Das Durchgangsarztverfahren
Unfallverletzte sind nach Arbeitsunfällen, Wegeunfällen oder Schul- und Kindergartenunfällen einem Durchgangsarzt vorzustellen, wenn:
- die Unfallverletzung über den Unfalltag hinaus zur Arbeitsunfähigkeit führt,
- die notwendige ärztliche Behandlung voraussichtlich über eine Woche andauert,
- Heil- oder Hilfsmittel zu verordnen sind oder
- es sich um eine Wiedererkrankung aufgrund von Unfallfolgen handelt.

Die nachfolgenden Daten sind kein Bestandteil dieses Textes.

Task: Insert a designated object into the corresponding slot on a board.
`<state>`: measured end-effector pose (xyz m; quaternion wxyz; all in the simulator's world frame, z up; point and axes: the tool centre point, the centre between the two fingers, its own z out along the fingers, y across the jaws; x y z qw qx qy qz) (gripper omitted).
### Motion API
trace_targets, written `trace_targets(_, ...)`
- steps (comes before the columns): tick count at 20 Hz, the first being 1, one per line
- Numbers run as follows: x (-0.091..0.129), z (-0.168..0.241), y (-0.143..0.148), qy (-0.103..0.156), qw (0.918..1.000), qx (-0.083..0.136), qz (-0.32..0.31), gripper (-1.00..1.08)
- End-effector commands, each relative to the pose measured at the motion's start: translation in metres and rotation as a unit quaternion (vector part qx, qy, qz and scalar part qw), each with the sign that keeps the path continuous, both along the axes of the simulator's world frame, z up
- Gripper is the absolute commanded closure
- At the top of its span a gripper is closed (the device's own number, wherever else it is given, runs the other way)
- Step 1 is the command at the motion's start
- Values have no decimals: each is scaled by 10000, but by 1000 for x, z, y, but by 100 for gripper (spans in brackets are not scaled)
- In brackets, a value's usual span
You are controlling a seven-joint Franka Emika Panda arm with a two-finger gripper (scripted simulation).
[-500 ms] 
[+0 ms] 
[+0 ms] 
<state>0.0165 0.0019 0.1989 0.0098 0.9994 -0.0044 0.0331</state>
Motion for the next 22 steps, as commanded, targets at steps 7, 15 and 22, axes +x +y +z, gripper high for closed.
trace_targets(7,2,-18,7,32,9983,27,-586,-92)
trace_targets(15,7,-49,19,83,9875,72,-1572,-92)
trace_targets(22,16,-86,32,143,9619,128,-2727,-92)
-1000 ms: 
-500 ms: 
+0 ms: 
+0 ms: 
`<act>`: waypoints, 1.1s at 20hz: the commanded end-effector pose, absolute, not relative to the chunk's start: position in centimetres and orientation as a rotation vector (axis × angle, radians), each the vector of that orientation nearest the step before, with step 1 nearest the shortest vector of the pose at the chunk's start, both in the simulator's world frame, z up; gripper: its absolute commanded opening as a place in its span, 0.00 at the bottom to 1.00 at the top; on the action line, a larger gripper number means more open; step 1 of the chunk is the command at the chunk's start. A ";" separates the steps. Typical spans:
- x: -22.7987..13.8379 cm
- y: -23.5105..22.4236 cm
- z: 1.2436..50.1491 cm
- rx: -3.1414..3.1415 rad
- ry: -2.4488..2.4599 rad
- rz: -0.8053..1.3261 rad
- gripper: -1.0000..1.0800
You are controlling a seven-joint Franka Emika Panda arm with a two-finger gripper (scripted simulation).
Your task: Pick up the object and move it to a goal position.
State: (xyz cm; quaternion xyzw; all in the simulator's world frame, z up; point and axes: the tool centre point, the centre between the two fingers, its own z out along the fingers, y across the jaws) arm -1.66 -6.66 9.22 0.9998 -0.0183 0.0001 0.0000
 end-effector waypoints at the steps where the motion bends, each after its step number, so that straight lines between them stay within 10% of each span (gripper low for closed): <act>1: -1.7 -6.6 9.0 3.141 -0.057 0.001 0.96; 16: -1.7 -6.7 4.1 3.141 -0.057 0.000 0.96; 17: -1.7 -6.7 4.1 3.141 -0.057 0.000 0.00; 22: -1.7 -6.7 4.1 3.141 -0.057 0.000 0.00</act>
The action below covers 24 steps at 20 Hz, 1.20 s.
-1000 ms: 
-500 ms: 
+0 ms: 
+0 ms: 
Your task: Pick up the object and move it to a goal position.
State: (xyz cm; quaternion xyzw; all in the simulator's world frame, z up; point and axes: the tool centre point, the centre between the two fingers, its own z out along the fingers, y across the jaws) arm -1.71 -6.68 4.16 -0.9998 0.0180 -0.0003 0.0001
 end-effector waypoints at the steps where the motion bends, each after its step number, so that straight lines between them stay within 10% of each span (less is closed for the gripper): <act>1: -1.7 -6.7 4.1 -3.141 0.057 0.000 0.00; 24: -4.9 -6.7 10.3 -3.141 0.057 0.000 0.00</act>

Der Durchgangsarzt entscheidet, ob eine allgemeine Heilbehandlung beim Hausarzt erfolgen kann oder wegen Art bzw. Schwere der Verletzung eine besondere Heilbehandlung erforderlich ist, die er in der Regel selbst durchführt. Bei allgemeiner Heilbehandlung überwacht der D-Arzt den Heilverlauf.
Die Landesverbände der DGUV beteiligen ausschließlich fachlich qualifizierte Fachärzte mit entsprechender Praxisausstattung am Verfahren. Diese müssen neben der fachlichen Befähigung besondere personelle, apparative sowie räumliche Anforderungen erfüllen und zur Übernahme der vertraglichen Pflichten bereit sein.
Bundesweit sind über 4.200 niedergelassene sowie an Kliniken tätige Ärzte in das D-Arzt-Verfahren eingebunden, in dem jährlich mehr als 3 Millionen Versicherte der gesetzlichen Unfallversicherung versorgt werden.